Kalau saya sendiri ya punya alasan kenapa saya berpikir dua kali untuk nikah muda, ya karena saya saat ini belum siap mental. Bekal agama saya untuk menjalani kehidupan berumah tangga dan berkeluarga masih minim. Pengetahuan saya tentang membesarkan dan mendidik anak pun masih kurang.

Mungkin secara teori saya sudah tau relasi jenis apa yang saya harapkan akan saya jalani dengan pasangan saya nanti, masalah ekonomi itu sih bisa dicari bareng-bareng *kalau kita khawatir tentang masalah ekonomi gini sama aja kita merendahkan Allah, Allah bisa mengalirkan rizkinya dari mana aja*. Masalah cinta? Prinsip saya kalau saya dan pasangan saya nantinya sudah sama-sama mencintai Tuhan kita, put God first, saya yakin 100% Allah bakalan menghadirkan cinta antara saya dan pasangan saya.

Yang terpenting itu tau tujuan menikah untuk apa jadi bisa mempersiapkan mental dan tau bagaimana membangun keluarga yang baik, yang diridhoi sama Allah. Menikah bukan hal kecil, ini hal yang serius. Bukan yang katanya udah saling cinta, pacaran lama, udah saling nyaman trus yaudah nikah gitu, bagi saya gak kayak gitu. Menikah berarti menyatukan dua hal yang berbeda untuk membangun hal luar biasa yang bisa jadi modal untuk agama, bangsa dan negara biar semakin baik dan berkembang.

Mending ya dari pada stress dengan tuntutan cepat nikah, termakan dengan campaign nikah muda yang banyak beredar di dunia maya atau mungkin galau karena jomblo menahun atau si pacar tak kunjung--menjadi seperti yang kita harapkan-- melamar, lebih baik kita memperbaiki diri dan memantaskan diri biar siap menjalani pernikahan dan berkeluarga.

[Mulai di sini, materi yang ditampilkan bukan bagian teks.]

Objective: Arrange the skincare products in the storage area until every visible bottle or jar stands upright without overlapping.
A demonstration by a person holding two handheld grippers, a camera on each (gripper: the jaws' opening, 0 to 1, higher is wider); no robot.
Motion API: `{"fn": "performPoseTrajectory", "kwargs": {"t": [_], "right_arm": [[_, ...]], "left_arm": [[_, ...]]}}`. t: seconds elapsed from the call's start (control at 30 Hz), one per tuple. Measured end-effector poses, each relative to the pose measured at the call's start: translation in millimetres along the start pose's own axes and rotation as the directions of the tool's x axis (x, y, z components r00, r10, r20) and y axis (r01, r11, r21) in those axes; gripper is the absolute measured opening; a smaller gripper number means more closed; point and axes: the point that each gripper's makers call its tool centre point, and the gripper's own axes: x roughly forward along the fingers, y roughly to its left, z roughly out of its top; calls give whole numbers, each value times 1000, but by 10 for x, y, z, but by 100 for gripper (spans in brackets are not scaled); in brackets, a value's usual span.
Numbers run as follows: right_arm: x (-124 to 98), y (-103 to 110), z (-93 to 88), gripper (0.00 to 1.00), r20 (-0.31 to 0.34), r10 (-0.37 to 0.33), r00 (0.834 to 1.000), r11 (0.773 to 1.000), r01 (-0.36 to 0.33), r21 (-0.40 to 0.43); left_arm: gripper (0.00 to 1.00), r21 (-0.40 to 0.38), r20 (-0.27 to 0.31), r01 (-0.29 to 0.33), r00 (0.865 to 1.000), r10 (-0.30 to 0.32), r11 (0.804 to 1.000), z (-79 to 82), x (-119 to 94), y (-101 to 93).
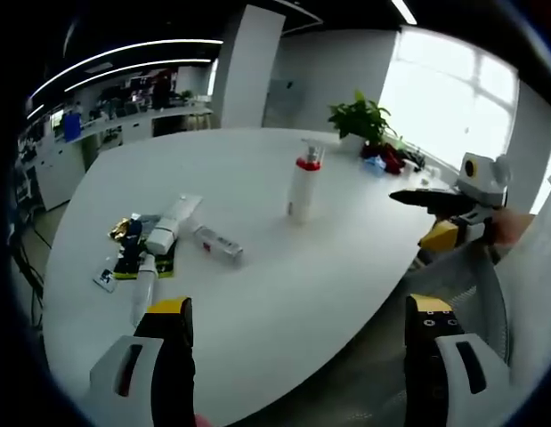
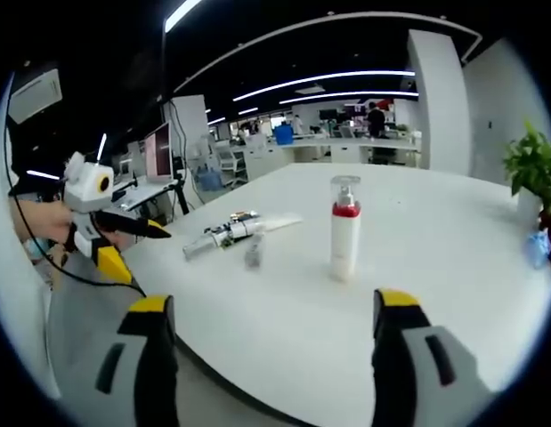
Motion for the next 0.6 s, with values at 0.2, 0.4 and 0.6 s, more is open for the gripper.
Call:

Orang-orang tuh ya menurut saya seharusnya ga perlu lah ikut-ikutan berpikiran pakemnya perempuan itu gak boleh telat nikah. Benar deh berkeluarga itu bukan suatu hal yang mudah, susah lho mendidik anak biar bisa jadi anak yang baik. Gak usah terlalu berat mendidik anak biar jadi sukses, jadi presiden, jadi bos fesbuk, jaman sekarang saya rasa ngedidik anak buat jadi baik dan ga terbawa arus 'kebebasan yang berlebihan' itu susah lho. Itu poin yang harus dipikirkan, bukan cuma sekadar perempuan dan laki-laki saling suka dan kemudian yaudah deh nikah tanpa persiapan apa pun, jalanin dulu aja, nanti bisa dipikir bersama, atau learning by doing. Ya mungkin learning by doing bisa jadi hal yang bagus tapi ada hal-hal yang memang harus disiapkan oleh diri kita sendiri sebelum memasuki pernikahan.

Siap mental juga penting banget nih. Siap gak nantinya buat menghadapi pasangan yang sifatnya ga kita suka, siap ga menghadapai kekurangan pasangan, siap ga dikritik oleh pasangan, siap ga menjadi pasangan yang baik, siap gak sama-sama berubah menjadi lebih baik, siap ga menjadi orang tua, menghadapi segala permasalahan si anak nantinya. Atau siap gak kalau nantinya harus berhadapan dengan kegagalan? *amit-amit sih, ga ada yang mau pernikahannya gagal, tapi ya what if hal terburuk ini terjadi*. Kita ya jelas ya harus siap sama konsekuensi dalam pernikahan dan berkeluarga

Menurut saya ya, jadikan diri kita pintar dan bijaksana dulu sebelum menikah. Perbanyak belajar ini itu supaya cerdas saat berkeluarga nanti. Belajar buat memahami perbedaan, memahami orang lain, berbesar hati dan pelajaran terpenting dan utama sebelum menikah yaitu belajar untuk mencitai Allah dulu. Ikuti aturan mainnya Allah. Nantinya juga Allah bakalan mencukupi bekal dan persiapan kita dalam menghadapi pernikahan dan dalam membangun sebuah keluarga.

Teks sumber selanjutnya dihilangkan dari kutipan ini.